[Work to be completed]:
The data below should be repeated exactly and in full.
[Provided material — start]
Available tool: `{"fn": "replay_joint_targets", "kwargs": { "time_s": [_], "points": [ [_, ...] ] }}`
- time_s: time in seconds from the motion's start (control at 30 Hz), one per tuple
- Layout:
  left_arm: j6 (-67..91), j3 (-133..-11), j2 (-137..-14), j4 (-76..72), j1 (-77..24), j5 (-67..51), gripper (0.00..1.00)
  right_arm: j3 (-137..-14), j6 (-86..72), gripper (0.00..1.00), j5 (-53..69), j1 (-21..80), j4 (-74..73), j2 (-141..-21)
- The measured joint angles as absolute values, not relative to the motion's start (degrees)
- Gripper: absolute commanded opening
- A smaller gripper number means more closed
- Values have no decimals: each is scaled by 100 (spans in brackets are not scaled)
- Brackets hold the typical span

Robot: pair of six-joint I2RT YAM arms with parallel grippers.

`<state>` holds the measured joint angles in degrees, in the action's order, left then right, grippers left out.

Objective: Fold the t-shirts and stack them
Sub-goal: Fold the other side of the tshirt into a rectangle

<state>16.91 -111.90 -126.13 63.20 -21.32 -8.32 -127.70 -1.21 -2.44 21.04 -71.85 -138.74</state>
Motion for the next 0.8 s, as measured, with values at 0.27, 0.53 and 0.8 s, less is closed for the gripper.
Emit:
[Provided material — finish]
[Exercise output]:
Available tool: `{"fn": "replay_joint_targets", "kwargs": { "time_s": [_], "points": [ [_, ...] ] }}`
- time_s: time in seconds from the motion's start (control at 30 Hz), one per tuple
- Layout:
  left_arm: j6 (-67..91), j3 (-133..-11), j2 (-137..-14), j4 (-76..72), j1 (-77..24), j5 (-67..51), gripper (0.00..1.00)
  right_arm: j3 (-137..-14), j6 (-86..72), gripper (0.00..1.00), j5 (-53..69), j1 (-21..80), j4 (-74..73), j2 (-141..-21)
- The measured joint angles as absolute values, not relative to the motion's start (degrees)
- Gripper: absolute commanded opening
- A smaller gripper number means more closed
- Values have no decimals: each is scaled by 100 (spans in brackets are not scaled)
- Brackets hold the typical span

Robot: pair of six-joint I2RT YAM arms with parallel grippers.

`<state>` holds the measured joint angles in degrees, in the action's order, left then right, grippers left out.

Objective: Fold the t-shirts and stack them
Sub-goal: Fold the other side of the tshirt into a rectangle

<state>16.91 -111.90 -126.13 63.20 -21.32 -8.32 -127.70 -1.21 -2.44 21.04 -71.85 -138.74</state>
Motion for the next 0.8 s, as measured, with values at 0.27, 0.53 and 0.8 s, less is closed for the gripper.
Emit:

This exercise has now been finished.